<h1> Pre-Processing 1 </h1>

Currently, there are 38907 reports in the raw data. 

In [None]:
#imports
import pandas as pd

df = pd.read_csv("raw_data_of_all_reports.csv")

<h3> Exclusion of reports </h3>


Some reports were included for the following reasons: 
- They redirected to other web domains, thus could not be scraped (n=70)
- Reports were not available for viewing (n=1)
- Multiple substances were consumed or individuals were sold the wrong substance (n=11,452) 

In [None]:
exception_list = ["1,4-Butanediol", "1,4 Butanediol", "2006 LSD Symposium, Basel", "Morning Glory (Heavenly Blue, extract)"]

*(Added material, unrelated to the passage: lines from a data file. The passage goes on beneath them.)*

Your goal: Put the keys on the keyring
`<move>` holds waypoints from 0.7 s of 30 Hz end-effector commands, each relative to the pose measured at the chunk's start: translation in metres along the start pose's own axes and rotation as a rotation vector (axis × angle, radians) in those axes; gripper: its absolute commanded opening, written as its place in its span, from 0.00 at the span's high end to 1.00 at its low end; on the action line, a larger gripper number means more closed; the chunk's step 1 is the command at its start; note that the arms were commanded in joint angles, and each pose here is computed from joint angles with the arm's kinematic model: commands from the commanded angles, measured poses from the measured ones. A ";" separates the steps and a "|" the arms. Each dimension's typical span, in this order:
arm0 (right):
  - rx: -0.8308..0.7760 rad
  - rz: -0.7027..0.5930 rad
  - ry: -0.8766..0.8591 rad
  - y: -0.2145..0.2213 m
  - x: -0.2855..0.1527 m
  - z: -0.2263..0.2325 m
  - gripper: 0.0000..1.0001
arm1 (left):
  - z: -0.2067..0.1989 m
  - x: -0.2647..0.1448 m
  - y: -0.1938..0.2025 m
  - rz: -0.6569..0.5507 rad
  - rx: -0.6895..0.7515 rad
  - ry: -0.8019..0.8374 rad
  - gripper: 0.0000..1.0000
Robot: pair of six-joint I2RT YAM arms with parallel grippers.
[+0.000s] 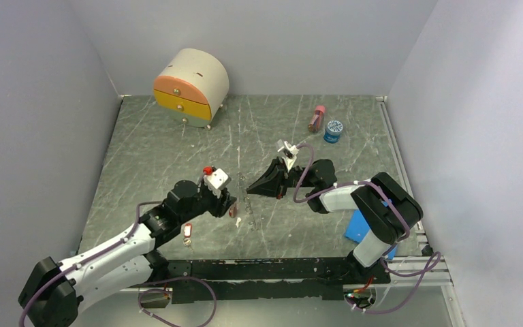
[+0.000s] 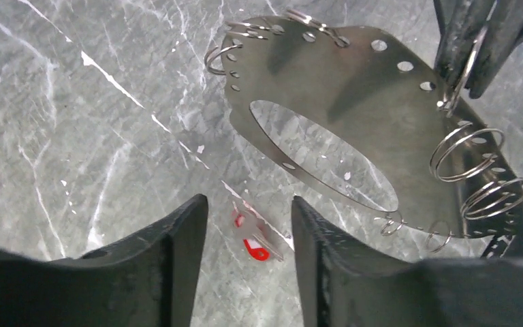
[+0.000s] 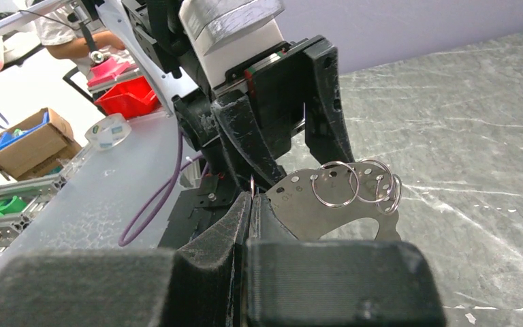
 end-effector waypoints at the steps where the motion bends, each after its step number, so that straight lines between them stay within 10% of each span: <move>1: -0.195 -0.086 -0.050 -0.021 0.002 0.010 1.00 | -0.002 -0.006 -0.024 -0.088 -0.085 -0.021 0.39; 4: -0.192 -0.085 -0.050 -0.020 0.002 0.010 1.00 | -0.014 -0.012 -0.046 -0.193 -0.062 0.061 0.32; 21: -0.199 -0.087 -0.057 -0.024 0.002 0.012 1.00 | -0.054 -0.019 -0.074 -0.331 0.044 0.369 0.59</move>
Point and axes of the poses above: each gripper's point midway between its finger pads, its own x axis out along the fingers, its own z axis along the line the jaws close on, y = z × x, the point moved 4 cm from there along -x, back along the fingers, and after that the axes turned 5 degrees about -x, right-handed, at the moved point
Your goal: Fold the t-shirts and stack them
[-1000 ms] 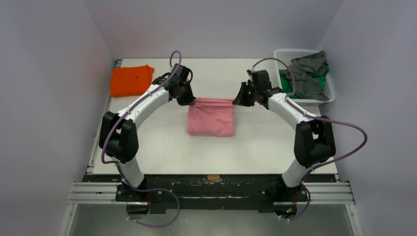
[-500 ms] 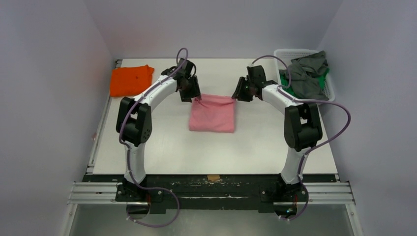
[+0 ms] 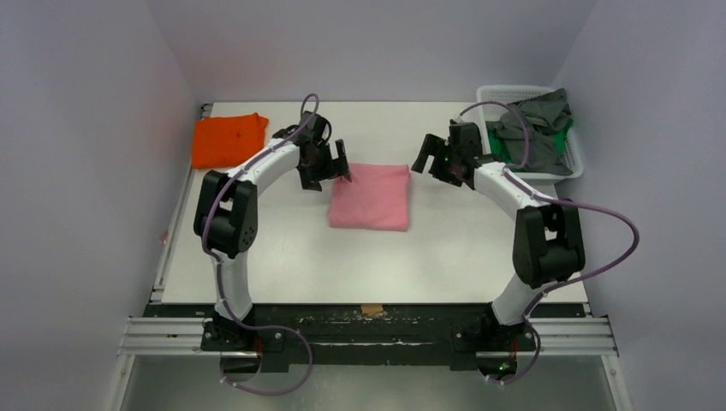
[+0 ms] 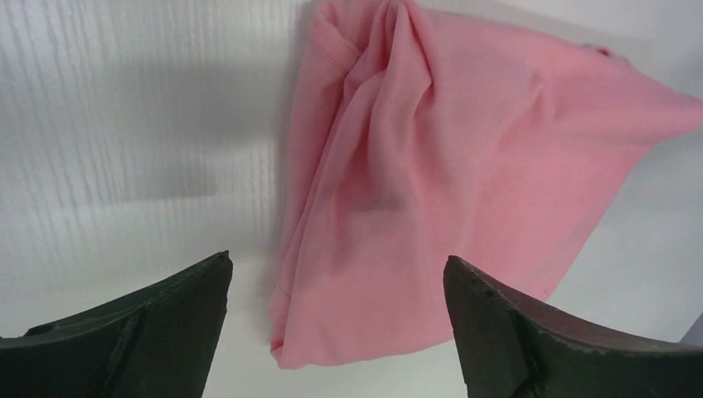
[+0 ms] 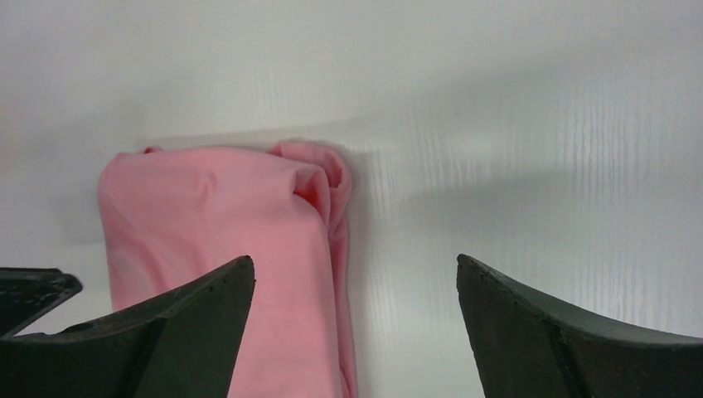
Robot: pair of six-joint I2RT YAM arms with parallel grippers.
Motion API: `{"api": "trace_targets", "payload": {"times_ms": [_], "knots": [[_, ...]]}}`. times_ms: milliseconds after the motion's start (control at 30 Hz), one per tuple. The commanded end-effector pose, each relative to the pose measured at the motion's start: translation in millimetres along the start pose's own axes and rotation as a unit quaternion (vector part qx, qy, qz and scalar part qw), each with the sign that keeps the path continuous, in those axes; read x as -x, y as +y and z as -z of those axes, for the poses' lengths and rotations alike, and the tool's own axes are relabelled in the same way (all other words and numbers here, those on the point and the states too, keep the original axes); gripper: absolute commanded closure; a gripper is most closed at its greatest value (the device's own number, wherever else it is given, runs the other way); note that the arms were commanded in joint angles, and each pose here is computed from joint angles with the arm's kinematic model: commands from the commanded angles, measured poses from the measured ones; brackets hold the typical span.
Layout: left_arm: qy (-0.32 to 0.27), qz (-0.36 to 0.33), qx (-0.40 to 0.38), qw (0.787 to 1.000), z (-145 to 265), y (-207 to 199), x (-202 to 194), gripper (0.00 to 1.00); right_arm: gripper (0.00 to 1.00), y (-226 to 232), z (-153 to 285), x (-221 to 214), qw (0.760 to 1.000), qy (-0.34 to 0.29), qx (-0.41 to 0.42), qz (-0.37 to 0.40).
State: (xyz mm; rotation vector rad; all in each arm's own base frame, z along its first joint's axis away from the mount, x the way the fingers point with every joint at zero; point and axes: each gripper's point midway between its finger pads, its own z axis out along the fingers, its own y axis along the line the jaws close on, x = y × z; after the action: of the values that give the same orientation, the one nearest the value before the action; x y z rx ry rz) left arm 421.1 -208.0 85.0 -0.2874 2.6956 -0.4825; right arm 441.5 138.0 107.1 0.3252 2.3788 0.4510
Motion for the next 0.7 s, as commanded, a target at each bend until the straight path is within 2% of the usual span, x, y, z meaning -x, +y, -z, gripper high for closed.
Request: {"api": "trace_targets", "payload": {"times_ms": [0, 67, 133, 367, 467, 567, 633, 667], "knots": [[0.012, -0.022, -0.045, 0.999, -5, -12, -6, 0.08, 0.09, 4, 27, -19, 0.999, -0.006, 0.034, -0.002], [0.023, -0.022, -0.04, 0.999, -21, -7, -9, 0.12, 0.08, 3, 42, -24, 0.999, -0.014, 0.039, -0.007], [0.04, -0.018, -0.034, 0.998, -35, -5, -13, 0.19, 0.01, -6, 52, -28, 0.999, -0.023, 0.024, -0.016], [0.063, -0.001, -0.002, 0.998, -56, 5, -24, 0.33, 0.01, -18, 85, -26, 0.998, -0.062, -0.001, -0.021], [0.074, -0.007, -0.005, 0.997, -58, -1, -30, 0.43, 0.01, -26, 94, -26, 0.997, -0.072, -0.018, -0.026], [0.078, -0.016, 0.0, 0.997, -59, -5, -33, 0.6, 0.01, -26, 102, -26, 0.996, -0.08, -0.015, -0.026], [0.079, -0.021, -0.003, 0.997, -59, -8, -34, 0.75, 0.01, -27, 108, -26, 0.996, -0.088, -0.014, -0.024], [0.079, -0.02, -0.002, 0.997, -60, -9, -34, 0.96, 0.01, -27, 111, -25, 0.995, -0.092, -0.015, -0.022]]}}
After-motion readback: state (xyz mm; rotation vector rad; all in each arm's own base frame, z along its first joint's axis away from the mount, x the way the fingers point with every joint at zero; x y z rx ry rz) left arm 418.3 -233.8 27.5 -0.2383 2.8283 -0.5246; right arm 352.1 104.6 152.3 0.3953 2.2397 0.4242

for substance in df.substance:
    if substance not in exception_list:
        #typical string when multiple or the wrong substances were consumed
        if "&" in substance or "and" in substance or "," in substance or "/" in substance or "mistaken" in substance or "sold" in substance:
            index = df[df.substance == substance].index
            df.drop(index, axis = 0, inplace = True)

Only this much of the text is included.